Starting first year is universally awful. It's awkward and lonely and difficult. You're forced to learn a series of chants that you will literally never recite again (unless you're lucky enough to be attending wizard school) and do humiliating team-building exercises with people you will literally never speak to again for the rest of your academic career. You don't know where any of the buildings are. You don't know which professors are supervillains in their spare time. You don't know which of the campus eateries serve burgers made mostly from seahorse meat. 
Although you can probably make an educated guess.

But you did it! You survived! While your friends all abandoned their dreams of piloting space shuttles to Neptune and performing open-heart surgery on basilisks, you prevailed! You left the horrors of first year behind you, never to be repeated or spoken of again.

Only now you'll have to endure all of that again, plus much, much worse. 

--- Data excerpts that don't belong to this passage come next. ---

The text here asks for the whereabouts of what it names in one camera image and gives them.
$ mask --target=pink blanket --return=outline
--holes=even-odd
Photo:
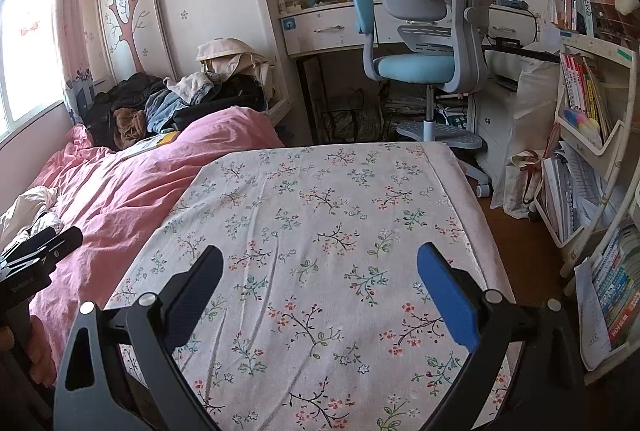
[[[33,185],[59,188],[54,206],[84,244],[59,264],[52,284],[31,301],[60,363],[79,304],[105,305],[151,234],[203,166],[236,151],[282,148],[268,119],[233,107],[193,122],[168,144],[128,160],[94,148],[84,126],[45,164]]]

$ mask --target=hand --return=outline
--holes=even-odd
[[[0,351],[14,347],[14,334],[7,327],[0,327]],[[51,347],[47,341],[42,321],[31,316],[31,337],[25,350],[33,365],[29,371],[33,382],[49,387],[56,381],[56,365],[51,358]]]

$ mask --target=pink curtain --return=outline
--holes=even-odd
[[[74,122],[82,122],[82,117],[94,102],[95,92],[84,44],[80,0],[56,0],[53,17],[65,78],[66,109]]]

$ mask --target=blue seat cushion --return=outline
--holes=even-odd
[[[456,69],[453,55],[401,54],[376,59],[373,66],[387,79],[422,85],[448,83]]]

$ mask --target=window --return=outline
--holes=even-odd
[[[0,139],[62,99],[54,0],[4,0],[0,12]]]

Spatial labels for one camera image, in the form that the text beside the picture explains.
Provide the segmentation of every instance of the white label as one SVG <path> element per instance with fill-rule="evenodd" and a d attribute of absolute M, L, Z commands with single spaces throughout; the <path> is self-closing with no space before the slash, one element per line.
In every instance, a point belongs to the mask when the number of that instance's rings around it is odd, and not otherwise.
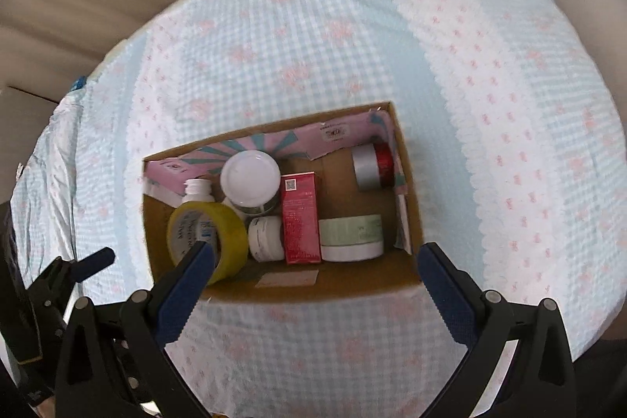
<path fill-rule="evenodd" d="M 318 270 L 266 273 L 259 279 L 255 287 L 307 287 L 314 285 L 317 278 Z"/>
<path fill-rule="evenodd" d="M 321 131 L 322 140 L 325 142 L 336 142 L 350 135 L 350 126 L 346 123 L 341 123 L 339 125 L 323 127 Z"/>

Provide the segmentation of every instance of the round white lid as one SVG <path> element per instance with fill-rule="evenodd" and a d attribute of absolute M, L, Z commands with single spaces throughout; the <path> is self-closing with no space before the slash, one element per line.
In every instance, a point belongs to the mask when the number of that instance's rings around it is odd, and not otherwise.
<path fill-rule="evenodd" d="M 261 206 L 272 199 L 281 183 L 274 159 L 261 151 L 242 151 L 225 163 L 220 175 L 222 191 L 234 205 Z"/>

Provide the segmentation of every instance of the open box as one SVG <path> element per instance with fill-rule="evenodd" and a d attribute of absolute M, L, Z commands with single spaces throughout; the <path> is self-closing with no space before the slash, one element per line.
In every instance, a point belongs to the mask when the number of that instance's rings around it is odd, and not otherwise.
<path fill-rule="evenodd" d="M 402 132 L 392 103 L 376 103 L 348 109 L 319 112 L 299 118 L 286 119 L 232 131 L 191 144 L 167 150 L 146 158 L 159 161 L 186 155 L 199 147 L 221 141 L 230 141 L 258 133 L 293 130 L 311 123 L 325 123 L 332 119 L 362 112 L 386 111 L 394 123 L 397 154 L 404 172 L 409 238 L 406 244 L 417 248 L 422 244 L 422 232 L 418 213 L 411 165 Z M 314 301 L 334 298 L 351 298 L 394 291 L 419 283 L 415 259 L 406 251 L 394 247 L 397 238 L 397 200 L 393 188 L 360 192 L 353 170 L 350 149 L 339 149 L 321 158 L 277 159 L 282 174 L 314 171 L 318 180 L 319 219 L 379 214 L 382 219 L 385 253 L 376 259 L 361 262 L 325 262 L 320 264 L 287 265 L 281 262 L 256 262 L 249 258 L 246 266 L 235 276 L 205 288 L 203 299 L 243 302 Z M 214 195 L 223 197 L 217 180 Z M 155 280 L 174 267 L 167 249 L 167 222 L 174 209 L 167 204 L 143 196 L 143 223 L 150 269 Z M 319 270 L 312 286 L 256 288 L 260 277 L 266 273 Z"/>

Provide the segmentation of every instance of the white bottle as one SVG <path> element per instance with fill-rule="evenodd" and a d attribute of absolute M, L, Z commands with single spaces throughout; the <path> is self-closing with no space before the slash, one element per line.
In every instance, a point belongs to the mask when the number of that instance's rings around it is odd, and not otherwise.
<path fill-rule="evenodd" d="M 185 181 L 185 202 L 215 202 L 216 199 L 211 195 L 211 181 L 207 179 L 188 179 Z"/>

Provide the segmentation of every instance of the blue gripper pad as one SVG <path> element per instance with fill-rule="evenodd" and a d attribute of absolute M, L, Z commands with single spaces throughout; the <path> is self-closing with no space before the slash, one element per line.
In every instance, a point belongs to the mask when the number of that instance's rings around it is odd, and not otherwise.
<path fill-rule="evenodd" d="M 440 252 L 440 257 L 435 254 L 435 250 Z M 457 268 L 435 243 L 423 245 L 416 257 L 422 282 L 453 340 L 470 349 L 478 338 L 477 317 L 472 304 L 455 281 L 457 275 L 452 274 L 458 271 Z"/>
<path fill-rule="evenodd" d="M 152 335 L 160 349 L 178 340 L 214 268 L 212 247 L 197 241 L 179 265 L 155 284 L 152 295 L 158 307 L 150 315 Z"/>

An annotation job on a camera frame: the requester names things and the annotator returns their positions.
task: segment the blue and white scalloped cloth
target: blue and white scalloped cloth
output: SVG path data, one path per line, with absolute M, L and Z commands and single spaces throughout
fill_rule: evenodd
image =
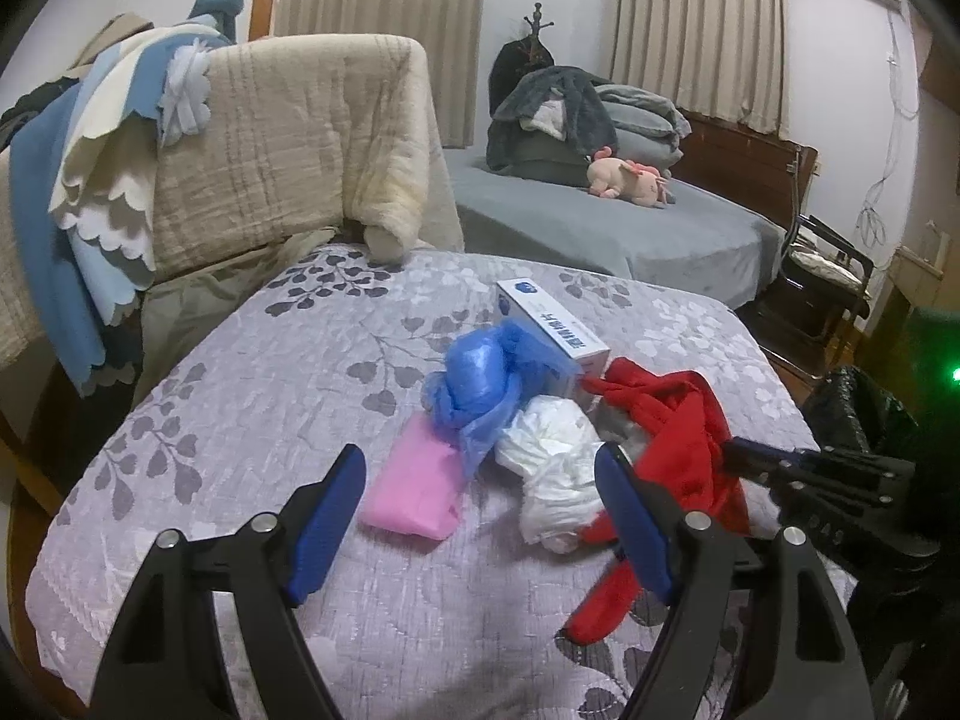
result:
M 131 383 L 122 326 L 152 285 L 157 153 L 209 122 L 208 52 L 230 45 L 243 0 L 198 0 L 191 20 L 97 56 L 11 144 L 11 215 L 37 314 L 77 389 Z

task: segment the beige blanket
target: beige blanket
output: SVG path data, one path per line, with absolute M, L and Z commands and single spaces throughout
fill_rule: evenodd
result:
M 157 281 L 345 221 L 374 258 L 462 251 L 424 49 L 391 35 L 302 35 L 211 55 L 209 127 L 160 151 Z M 43 335 L 0 154 L 0 367 Z

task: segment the gray pillow
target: gray pillow
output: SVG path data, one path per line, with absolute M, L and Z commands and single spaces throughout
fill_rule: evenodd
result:
M 607 113 L 617 129 L 628 129 L 637 135 L 646 135 L 648 138 L 675 138 L 673 124 L 667 122 L 660 114 L 645 111 L 643 108 L 634 108 L 632 105 L 621 103 L 604 103 Z
M 518 178 L 569 187 L 589 186 L 587 160 L 569 143 L 551 138 L 545 132 L 524 132 L 517 139 L 511 161 L 510 175 Z
M 655 141 L 653 138 L 646 138 L 619 127 L 616 130 L 616 140 L 620 146 L 616 155 L 620 159 L 640 162 L 641 165 L 655 167 L 660 172 L 664 172 L 671 165 L 676 165 L 683 156 L 683 151 L 672 148 L 666 141 Z

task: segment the red cloth
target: red cloth
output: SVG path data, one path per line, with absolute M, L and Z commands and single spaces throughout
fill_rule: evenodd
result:
M 646 451 L 634 462 L 640 479 L 666 487 L 685 511 L 699 509 L 727 530 L 749 533 L 740 480 L 722 470 L 720 446 L 731 437 L 730 428 L 703 376 L 692 370 L 656 376 L 618 357 L 603 379 L 584 377 L 583 388 L 625 410 L 650 434 Z M 603 544 L 616 538 L 616 530 L 603 512 L 580 535 L 586 543 Z M 611 634 L 638 593 L 640 584 L 623 560 L 568 620 L 570 640 L 592 644 Z

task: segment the wooden headboard
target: wooden headboard
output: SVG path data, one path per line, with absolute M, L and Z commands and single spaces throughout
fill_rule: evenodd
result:
M 680 141 L 683 159 L 671 167 L 674 177 L 721 194 L 789 229 L 793 221 L 790 166 L 799 149 L 803 202 L 817 162 L 817 149 L 761 135 L 739 124 L 686 111 L 683 114 L 693 133 Z

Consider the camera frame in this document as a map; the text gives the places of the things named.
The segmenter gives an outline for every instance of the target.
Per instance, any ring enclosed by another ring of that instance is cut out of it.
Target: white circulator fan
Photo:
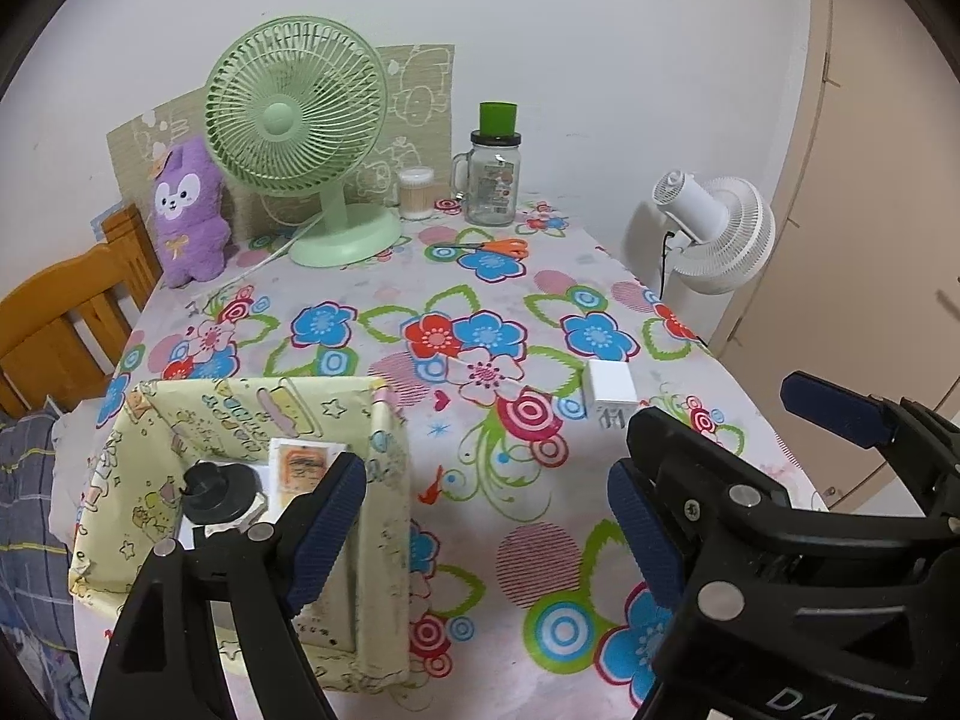
[[[757,187],[725,176],[698,183],[671,170],[656,182],[656,208],[680,225],[666,247],[667,274],[701,295],[723,295],[756,276],[770,259],[776,222]]]

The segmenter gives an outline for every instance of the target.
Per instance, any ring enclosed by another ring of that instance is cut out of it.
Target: orange scissors
[[[527,242],[520,238],[504,238],[500,241],[486,241],[483,244],[440,244],[449,248],[469,248],[473,251],[493,251],[505,254],[515,260],[525,260],[529,254]]]

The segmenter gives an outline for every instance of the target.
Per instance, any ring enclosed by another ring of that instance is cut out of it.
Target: door
[[[936,408],[957,382],[960,83],[903,0],[833,0],[824,76],[800,191],[720,359],[833,507],[882,459],[786,413],[779,384],[806,370]]]

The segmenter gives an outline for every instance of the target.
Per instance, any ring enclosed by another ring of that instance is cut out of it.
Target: pink flower print
[[[450,358],[446,379],[460,387],[465,399],[480,406],[492,406],[496,399],[517,400],[522,392],[523,370],[510,355],[491,357],[483,346]]]
[[[207,362],[215,352],[222,352],[233,338],[233,322],[212,322],[208,319],[197,330],[197,336],[190,339],[190,354],[193,362]]]

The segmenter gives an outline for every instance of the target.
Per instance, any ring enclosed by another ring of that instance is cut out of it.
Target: fan grille
[[[776,223],[760,192],[742,178],[717,178],[704,189],[730,211],[727,229],[708,244],[693,245],[675,259],[674,271],[691,290],[721,295],[760,272],[773,250]]]
[[[238,181],[308,196],[370,153],[386,116],[376,50],[340,23],[271,20],[237,40],[206,83],[206,141]]]
[[[682,170],[671,170],[667,175],[656,182],[654,187],[654,202],[658,205],[669,205],[678,194],[683,191],[686,175]]]

Unless you're fond of chest-length beards and body lice, you're going to need a place to live while you earn that almighty Bachelor's degree. Easy enough, you'll just stay in residence. You know who else will be staying in residence? First years. By second and third year people are already moving out into apartments, but since you don't know anybody to room with, you'd have to take a chance on Craigslist and risk living with a perma-stoned trust fund baby whose sexual behavior violates at least four municipal bylaws.

I am not drawing that. 

Nope, it's easier to just live in residence among the wide-eyed newbies who won't share any of your classes and still think that being cool matters in university. To them, you'll be the mysterious creature holed up in your room doing - horror of horrors - actual studying at all hours of the day and night. To your same-year peers, you'll be that mysterious man- or woman-child still living in one of the university's 24-hour daycare centers where things like noise rules and alcohol restrictions are a thing. There's clearly no way to win, short of learning to stick your feet to the underside of the roof overhang and curl up like a bat every night. 

So good luck with that transfer, champ. You're gonna need it.